Super songs by a subtle, super singer...5
On this record, Willie proved that his favorite items from "The Great American Songbook" were good enough to survive his distinctive phrasing and country/blues accompaniment organized by his buddy, Booker T., the producer. Mostly mellow, this album gives you 45 minutes of quiet pleasure. The songs were designed for pop, jazz or Broadway treatments, but Willie proved he could do them justice in his own sweet way. I had a boss who purchased this one when it came out in 1978 or so, and played it for me one day. I was barely conscious of Willie back then, but I knew the material from more traditional renditions. While I did not rush out to buy this at the time, it was because it was a tight budget year, not because I didn't like it. Now I've just acquired it, 25 years on, yet both Willie and the songs survive.
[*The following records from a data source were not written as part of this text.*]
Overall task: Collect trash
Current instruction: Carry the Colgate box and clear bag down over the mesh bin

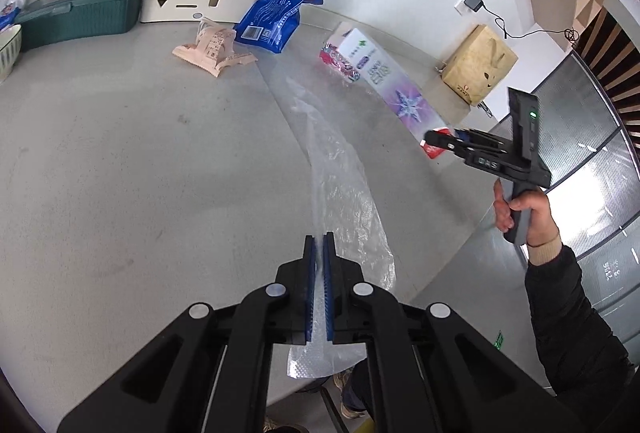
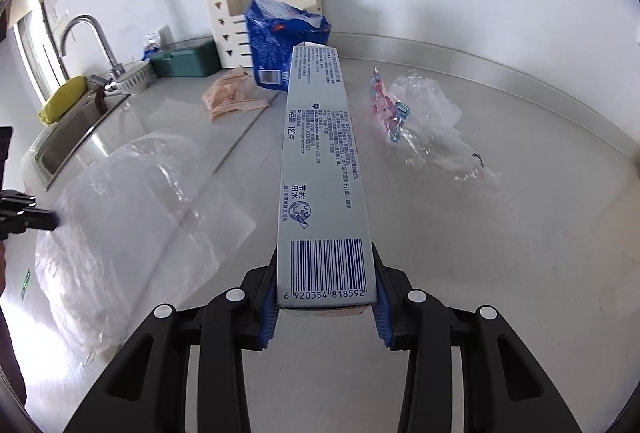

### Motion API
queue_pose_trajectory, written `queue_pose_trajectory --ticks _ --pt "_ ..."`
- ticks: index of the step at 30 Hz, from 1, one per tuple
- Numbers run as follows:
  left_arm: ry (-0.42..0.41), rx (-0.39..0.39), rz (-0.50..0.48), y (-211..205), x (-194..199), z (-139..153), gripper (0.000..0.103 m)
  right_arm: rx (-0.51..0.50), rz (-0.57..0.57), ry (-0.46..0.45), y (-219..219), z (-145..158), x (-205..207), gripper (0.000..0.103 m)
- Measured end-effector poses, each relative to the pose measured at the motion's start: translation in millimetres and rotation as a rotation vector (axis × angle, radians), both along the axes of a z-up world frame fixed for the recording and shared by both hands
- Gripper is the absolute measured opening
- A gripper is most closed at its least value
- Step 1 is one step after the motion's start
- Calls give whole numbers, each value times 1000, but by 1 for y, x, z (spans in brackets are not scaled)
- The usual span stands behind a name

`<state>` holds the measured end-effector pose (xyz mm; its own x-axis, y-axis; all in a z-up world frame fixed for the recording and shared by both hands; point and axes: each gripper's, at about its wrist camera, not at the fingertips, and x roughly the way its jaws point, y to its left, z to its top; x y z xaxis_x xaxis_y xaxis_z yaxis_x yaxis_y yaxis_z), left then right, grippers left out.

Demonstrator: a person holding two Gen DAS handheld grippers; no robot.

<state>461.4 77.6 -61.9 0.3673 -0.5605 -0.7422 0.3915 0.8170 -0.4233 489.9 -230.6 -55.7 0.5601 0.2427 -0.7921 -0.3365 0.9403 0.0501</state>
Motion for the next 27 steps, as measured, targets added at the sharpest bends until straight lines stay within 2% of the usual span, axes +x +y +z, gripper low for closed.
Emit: queue_pose_trajectory --ticks 5,17,23,27 --pt "-8 -10 -25 -3 -49 5 4 14 31 -38 -6 20 -75 42" --pt "-13 -89 -45 -11 -168 -11 3 46 93 -91 -13 51 -242 42" --pt "-8 -96 -51 -12 -226 -30 3 63 121 -73 -18 41 -307 42" --pt "22 -108 -55 -13 -256 -52 3 146 127 -22 -25 15 -332 42"
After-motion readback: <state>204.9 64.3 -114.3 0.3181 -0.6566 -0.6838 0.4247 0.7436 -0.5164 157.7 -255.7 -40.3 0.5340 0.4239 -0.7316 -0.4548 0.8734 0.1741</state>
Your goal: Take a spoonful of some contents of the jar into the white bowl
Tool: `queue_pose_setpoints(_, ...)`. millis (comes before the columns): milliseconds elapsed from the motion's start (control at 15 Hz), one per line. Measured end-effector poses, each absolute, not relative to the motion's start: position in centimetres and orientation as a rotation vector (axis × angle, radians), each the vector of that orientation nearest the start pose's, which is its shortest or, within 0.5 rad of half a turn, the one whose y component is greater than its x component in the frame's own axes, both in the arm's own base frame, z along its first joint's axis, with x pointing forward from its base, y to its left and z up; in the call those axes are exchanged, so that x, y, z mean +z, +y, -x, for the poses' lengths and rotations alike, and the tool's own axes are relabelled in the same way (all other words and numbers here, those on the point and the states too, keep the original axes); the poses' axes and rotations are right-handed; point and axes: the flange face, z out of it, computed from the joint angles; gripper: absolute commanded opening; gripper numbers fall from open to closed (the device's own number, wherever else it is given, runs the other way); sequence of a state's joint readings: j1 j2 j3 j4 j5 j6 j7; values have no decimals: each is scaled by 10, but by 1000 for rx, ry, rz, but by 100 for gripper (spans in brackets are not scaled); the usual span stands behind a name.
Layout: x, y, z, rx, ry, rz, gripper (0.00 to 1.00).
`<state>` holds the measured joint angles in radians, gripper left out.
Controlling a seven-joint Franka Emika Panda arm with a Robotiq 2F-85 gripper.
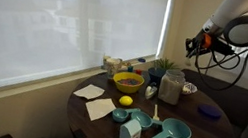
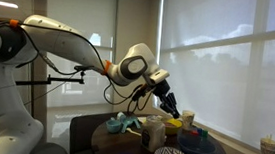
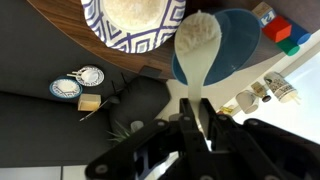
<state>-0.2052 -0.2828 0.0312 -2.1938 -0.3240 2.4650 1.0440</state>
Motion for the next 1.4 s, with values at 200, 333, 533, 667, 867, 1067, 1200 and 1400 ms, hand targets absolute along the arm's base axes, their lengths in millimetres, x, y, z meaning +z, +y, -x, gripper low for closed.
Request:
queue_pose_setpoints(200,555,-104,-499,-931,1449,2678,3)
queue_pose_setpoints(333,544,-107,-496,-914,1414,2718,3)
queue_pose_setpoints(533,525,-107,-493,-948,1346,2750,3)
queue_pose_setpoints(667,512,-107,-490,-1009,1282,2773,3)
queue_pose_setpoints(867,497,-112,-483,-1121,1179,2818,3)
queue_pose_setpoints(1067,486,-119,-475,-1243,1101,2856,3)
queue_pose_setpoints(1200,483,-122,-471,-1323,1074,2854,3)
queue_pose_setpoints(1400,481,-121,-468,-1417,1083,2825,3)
If you like Nelson, this CD is one of the essentials. If you like "The Great American Songbook" this version of some of the best from that body of work is also essential. Here, Willie invented a style that melds jazz, pop, country, folk, blues and Broadway. Play "Red-Headed Stranger" and follow it with this one, and you have all the evidence one needs that Mr. Nelson is an immortal in the roster of great American music-makers.

Shockingly wonderful5
I'll grant that at first sight this seems like a doomed project - a non-jazz figure tackling songs that are now entrenched in the jazz canon.

However, one must recall that these tunes, from the Tin Pan Alley tradition, initially were not considered jazz. It strikes me that Nelson approached them with this understanding.

Georgia on My Mind, and Moonlight in Vermont become subtle, gentle country-tinged ballads, while September Song becomes an understated, mostly sap-free statement.

There are a few problems. I Can See Clearly Now is not particularly interesting, and the strings on September Song are a bit much.

But ultimately, the album stands out for Nelson's ability to incorporate these songs into his own vocabulary, in lieu of trying to perform them as jazz, or crossover. He really makes them his own - an admirable feat.